Your instructions:
Every line below that includes the word "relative" needs to be copied.

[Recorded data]
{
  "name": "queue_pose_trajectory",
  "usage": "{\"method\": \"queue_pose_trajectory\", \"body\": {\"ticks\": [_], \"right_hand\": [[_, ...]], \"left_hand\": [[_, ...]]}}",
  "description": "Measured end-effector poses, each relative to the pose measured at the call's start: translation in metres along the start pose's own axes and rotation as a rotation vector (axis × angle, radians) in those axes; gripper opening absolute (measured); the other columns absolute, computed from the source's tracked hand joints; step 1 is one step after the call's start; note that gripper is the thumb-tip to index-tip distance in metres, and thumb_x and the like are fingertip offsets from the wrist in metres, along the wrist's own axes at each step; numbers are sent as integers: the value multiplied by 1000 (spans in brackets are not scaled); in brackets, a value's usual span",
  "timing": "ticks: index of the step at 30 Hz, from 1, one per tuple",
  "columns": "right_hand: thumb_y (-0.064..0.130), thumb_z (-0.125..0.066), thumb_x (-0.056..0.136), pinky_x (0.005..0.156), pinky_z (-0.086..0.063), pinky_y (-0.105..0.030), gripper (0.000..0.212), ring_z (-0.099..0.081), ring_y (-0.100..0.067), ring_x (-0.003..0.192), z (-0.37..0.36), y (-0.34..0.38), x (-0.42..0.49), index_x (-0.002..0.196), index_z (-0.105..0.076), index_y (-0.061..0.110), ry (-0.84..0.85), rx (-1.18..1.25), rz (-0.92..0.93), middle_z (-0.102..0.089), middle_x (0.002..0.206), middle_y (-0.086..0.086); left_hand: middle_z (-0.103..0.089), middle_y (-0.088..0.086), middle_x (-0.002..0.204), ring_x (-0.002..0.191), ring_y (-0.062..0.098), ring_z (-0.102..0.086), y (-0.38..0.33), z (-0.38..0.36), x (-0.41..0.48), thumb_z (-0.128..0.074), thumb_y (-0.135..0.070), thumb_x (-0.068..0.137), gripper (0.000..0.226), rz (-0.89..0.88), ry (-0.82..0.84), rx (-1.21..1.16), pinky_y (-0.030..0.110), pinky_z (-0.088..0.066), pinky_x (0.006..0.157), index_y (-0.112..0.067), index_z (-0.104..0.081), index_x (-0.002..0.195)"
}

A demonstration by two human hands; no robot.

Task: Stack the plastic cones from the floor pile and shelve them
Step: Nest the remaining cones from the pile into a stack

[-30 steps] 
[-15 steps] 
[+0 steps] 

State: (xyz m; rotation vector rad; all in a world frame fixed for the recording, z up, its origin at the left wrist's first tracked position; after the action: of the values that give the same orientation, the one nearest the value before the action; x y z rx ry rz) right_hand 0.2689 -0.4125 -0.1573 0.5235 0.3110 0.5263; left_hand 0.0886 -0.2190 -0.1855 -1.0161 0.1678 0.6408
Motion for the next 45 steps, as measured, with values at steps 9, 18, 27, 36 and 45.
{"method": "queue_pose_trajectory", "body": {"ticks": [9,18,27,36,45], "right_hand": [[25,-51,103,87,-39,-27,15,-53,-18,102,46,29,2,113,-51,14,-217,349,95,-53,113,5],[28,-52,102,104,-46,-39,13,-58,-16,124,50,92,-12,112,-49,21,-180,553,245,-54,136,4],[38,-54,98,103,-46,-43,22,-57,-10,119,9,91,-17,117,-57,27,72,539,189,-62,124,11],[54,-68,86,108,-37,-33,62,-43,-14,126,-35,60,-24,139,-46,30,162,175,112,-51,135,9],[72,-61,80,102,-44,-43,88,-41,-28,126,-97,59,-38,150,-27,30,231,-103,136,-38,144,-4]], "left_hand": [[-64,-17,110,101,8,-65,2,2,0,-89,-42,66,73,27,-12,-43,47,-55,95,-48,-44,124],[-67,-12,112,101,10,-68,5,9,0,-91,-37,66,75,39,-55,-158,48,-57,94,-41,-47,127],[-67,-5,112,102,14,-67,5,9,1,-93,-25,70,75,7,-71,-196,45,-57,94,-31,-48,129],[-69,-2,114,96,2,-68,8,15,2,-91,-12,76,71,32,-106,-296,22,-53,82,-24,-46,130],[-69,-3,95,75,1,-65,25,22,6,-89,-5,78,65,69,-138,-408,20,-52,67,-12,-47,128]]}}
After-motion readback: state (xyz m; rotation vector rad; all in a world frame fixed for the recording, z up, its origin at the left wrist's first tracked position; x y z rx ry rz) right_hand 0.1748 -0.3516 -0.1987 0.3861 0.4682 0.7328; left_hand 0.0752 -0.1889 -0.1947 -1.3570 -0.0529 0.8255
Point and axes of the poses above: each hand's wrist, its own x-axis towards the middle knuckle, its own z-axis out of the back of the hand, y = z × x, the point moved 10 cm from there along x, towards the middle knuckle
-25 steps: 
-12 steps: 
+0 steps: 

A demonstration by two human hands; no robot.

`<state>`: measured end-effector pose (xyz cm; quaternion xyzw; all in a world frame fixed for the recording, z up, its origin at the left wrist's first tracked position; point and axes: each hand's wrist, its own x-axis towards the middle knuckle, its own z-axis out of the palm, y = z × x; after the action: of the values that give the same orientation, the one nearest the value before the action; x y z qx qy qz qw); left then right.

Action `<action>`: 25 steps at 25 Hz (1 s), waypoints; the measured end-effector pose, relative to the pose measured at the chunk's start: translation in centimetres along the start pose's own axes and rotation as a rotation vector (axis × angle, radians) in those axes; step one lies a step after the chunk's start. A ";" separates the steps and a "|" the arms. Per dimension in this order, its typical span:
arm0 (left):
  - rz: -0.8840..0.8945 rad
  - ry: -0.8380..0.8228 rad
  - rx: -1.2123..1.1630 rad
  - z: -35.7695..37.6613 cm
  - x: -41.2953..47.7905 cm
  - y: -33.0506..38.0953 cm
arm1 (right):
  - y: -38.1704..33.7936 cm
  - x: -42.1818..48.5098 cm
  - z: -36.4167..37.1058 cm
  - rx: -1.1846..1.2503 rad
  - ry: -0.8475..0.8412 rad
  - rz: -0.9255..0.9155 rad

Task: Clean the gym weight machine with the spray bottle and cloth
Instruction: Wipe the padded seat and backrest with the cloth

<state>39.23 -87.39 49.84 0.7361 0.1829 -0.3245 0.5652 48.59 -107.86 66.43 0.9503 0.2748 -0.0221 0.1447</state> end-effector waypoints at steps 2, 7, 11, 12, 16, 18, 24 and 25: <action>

Task answer:
  "description": "Measured end-effector poses, each relative to the pose measured at the call's start: translation in metres along the start pose's own axes and rotation as a rotation vector (axis × angle, radians) in those axes; gripper opening absolute (measured); the other columns absolute, computed from the source's tracked hand joints; step 1 is one step after the call's start; note that gripper is the thumb-tip to index-tip distance in metres, and thumb_x and the like are fingertip offsets from the wrist in metres, along the wrist's own axes at each step; numbers are sent as integers: the value multiplied by 1000 (spans in brackets are not scaled); in brackets, a value's usual span",
Action `<action>`: 25 steps at 25 Hz (1 s), waypoints; the measured end-effector pose, relative to the pose measured at the chunk's start: translation in centimetres along the start pose's own axes and rotation as a rotation vector (axis × angle, radians) in those axes; step one lies a step after the chunk's start. A ";" separates the steps and a "|" the arms. Per dimension in this order, its typical span:

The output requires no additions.